Les premiers organismes de santé publique se créent à travers le Québec à partir de 1926. Les bureaux d'hygiène déjà en place sont remplacés, en 1930, par des Unités sanitaires.

       

L'Abitibi-Témiscamingue, comprend à cette époque trois comtés: l'Abitibi (Est et Ouest), Rouyn-Noranda et Ville-Marie. Le bureau d'Unité sanitaire d'Abitibi ouvre à Amos en 1932. C'est le chef-lieu des services de santé de toute la région . A Ville-Marie, le bureau d'hygiène publique qui existe depuis 1898 est remplacé, en 1929, par un bureau d'Unité sanitaire. Jusqu'en 1945, date d'ouverture d'un bureau à Rouyn-Noranda. Ville-Marie dessert aussi ce territoire minier. Pendant quinze ans, il n'y a que deux bureaux d'Unité sanitaire pour répondre aux nombreux besoins d'une population disséminée dans tout l'Abitibi et le Témiscamingue. Il faut attendre 1950 avant que viennent s'ajouter sept sous-bureaux d'Unité sanitaire (La Sarre, Val d'or, Témiscamingue-Sud, Malartic, Senneterre, Chibougamau et Matagami) , soulageant ainsi les trois centres déjà existants.

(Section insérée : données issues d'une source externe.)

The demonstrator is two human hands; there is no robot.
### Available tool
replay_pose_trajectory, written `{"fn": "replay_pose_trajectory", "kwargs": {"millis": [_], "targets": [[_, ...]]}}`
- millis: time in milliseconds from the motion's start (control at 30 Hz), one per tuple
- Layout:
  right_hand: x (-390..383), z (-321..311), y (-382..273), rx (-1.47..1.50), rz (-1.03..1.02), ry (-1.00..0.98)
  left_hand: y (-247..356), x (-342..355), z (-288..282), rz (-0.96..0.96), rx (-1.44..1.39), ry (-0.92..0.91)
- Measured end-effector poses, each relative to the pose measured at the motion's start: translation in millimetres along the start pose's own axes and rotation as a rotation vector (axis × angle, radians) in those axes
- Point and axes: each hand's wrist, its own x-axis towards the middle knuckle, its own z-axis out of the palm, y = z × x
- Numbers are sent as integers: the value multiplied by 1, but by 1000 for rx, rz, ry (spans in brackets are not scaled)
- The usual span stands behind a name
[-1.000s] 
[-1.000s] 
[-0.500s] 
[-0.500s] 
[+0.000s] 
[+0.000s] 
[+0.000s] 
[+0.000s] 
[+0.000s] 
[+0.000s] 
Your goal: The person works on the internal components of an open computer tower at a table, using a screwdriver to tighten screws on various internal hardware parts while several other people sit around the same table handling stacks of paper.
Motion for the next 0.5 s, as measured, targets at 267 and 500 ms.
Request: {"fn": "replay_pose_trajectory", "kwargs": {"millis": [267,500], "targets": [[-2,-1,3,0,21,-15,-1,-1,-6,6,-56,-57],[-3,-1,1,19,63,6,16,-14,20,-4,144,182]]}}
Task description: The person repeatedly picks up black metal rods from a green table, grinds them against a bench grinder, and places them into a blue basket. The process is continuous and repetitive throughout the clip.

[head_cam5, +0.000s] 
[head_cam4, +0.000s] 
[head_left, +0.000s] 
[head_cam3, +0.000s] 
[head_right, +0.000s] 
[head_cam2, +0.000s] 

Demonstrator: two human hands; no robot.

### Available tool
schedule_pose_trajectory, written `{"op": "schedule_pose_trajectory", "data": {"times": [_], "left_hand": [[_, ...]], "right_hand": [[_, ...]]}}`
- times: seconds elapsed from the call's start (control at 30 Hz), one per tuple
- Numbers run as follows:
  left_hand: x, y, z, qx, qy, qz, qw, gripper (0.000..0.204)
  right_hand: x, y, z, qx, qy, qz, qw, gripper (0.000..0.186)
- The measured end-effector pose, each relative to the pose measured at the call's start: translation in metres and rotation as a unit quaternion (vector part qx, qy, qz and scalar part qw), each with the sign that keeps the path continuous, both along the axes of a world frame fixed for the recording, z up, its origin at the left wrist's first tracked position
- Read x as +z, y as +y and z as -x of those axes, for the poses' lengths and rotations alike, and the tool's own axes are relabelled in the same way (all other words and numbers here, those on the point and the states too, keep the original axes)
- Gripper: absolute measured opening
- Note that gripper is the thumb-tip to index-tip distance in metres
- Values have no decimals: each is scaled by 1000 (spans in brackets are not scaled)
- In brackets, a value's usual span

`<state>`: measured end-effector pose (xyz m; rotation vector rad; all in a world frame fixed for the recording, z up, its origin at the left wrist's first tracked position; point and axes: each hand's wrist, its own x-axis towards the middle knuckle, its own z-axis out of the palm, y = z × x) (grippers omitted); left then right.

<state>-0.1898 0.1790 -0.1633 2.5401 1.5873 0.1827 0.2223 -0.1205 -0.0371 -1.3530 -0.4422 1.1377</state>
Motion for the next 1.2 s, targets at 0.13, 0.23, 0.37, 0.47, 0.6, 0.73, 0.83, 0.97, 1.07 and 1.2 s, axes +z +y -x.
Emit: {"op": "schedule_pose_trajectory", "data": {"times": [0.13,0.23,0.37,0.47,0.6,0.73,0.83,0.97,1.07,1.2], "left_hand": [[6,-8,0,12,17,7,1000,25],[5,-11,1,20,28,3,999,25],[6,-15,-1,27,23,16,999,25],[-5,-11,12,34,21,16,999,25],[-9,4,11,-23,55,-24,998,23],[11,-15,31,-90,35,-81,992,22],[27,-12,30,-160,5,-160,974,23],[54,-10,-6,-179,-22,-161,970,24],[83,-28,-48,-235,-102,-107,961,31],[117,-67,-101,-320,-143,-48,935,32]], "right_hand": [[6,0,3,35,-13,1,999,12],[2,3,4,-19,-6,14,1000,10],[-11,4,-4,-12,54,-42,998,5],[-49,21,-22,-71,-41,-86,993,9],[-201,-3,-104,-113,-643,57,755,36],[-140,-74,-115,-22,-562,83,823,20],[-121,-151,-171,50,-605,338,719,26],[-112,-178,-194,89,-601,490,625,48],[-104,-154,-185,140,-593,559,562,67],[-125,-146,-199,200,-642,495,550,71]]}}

L'Unité sanitaire régionale, alors sise à Amos, est composée:

1)

D'un officier médical régional en charge de l'administration globale des services de santé pour la région;

2)

D'un médecin hygiéniste responsable d'une part de l'application des divers programmes de santé public et, d'autre part, de la bonne marche du Service médical aux colons;

3)

De quelques médecins généralistes pour les populations des paroisses organisées;

4)
D'infirmières formées en prévention

 

       

Les programmes de santé publique comprennent, entre autres, le dépistage des maladies contagieuses et de la tuberculose, les cliniques de vaccination, l'inspection des aliments et une information d'ordre général. Ces programmes forment le noyau des activités qui se déroulent à l'Unité sanitaire.

 

 

CONDITIONS GÉNÉRALES DE VIE

       

Une colonie pouvait contenir cinq à six cents habitants et parfois plus. A toutes heures de la journée, l'infirmière personnifiait la femme dévouée à être constamment disponible. La nuit comme le jour, l'hiver comme l'été. La garde-malade pouvait être appelé au loin dans une autre paroisse. Environ tous les deux jours, l'infirmière avait à « charroyer » l'eau qu'elle puisait à l'extérieur. Le chauffage consistait seulement en un bon poêle à bois. L'aide d'une corvée permettait de remiser du bois sec pour l'hiver. Parfois, le téléphone était installé, sinon quelqu'un du village, soit au magasin général, le curé ou le notaire prenait le message.

       

Souvent, la vocation d'infirmière de colonies exigeait de jouer le rôle du médecin et parfois davantage. Voici un aperçu des services qu'elle pouvait offrir: consultation au bureau, extraction dentaire, petite chirurgie, analyse d'urine, accouchement, visite à domicile, embaumement. La garde soulageait les malaises par l'aspirine, les bains froids, les cataplasmes, les compresses, les enveloppements et autres. Les antibiotiques ne sont arrivés qu’en 1945.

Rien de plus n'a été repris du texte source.